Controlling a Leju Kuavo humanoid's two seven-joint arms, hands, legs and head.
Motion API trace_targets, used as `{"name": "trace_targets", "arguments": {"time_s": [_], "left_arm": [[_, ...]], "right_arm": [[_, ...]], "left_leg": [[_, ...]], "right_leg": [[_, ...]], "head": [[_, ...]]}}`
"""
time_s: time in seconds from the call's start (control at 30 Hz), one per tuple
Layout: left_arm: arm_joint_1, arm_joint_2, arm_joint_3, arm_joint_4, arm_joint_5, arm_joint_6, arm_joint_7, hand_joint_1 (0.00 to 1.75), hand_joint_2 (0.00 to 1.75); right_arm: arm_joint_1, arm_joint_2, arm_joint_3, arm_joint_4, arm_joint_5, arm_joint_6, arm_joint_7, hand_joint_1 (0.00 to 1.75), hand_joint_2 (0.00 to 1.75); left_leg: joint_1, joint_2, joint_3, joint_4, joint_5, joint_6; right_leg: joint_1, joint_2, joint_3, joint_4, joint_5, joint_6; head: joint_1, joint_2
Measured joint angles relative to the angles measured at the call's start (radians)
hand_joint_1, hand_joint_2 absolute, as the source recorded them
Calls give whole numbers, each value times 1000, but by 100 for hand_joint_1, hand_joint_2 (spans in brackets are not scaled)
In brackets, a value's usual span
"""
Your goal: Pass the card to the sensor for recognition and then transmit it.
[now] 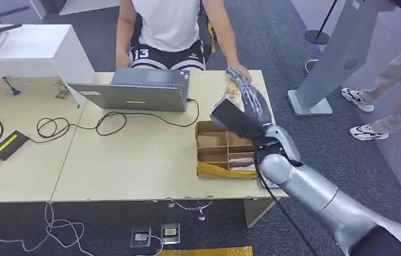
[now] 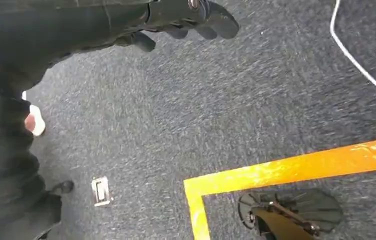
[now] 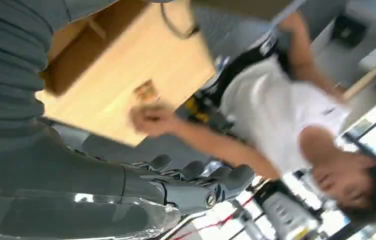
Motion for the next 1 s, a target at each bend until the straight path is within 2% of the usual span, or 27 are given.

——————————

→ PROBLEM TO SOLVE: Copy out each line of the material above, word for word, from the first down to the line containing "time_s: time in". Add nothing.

→ TASK OUTPUT:
Controlling a Leju Kuavo humanoid's two seven-joint arms, hands, legs and head.
Motion API trace_targets, used as `{"name": "trace_targets", "arguments": {"time_s": [_], "left_arm": [[_, ...]], "right_arm": [[_, ...]], "left_leg": [[_, ...]], "right_leg": [[_, ...]], "head": [[_, ...]]}}`
"""
time_s: time in seconds from the call's start (control at 30 Hz), one per tuple

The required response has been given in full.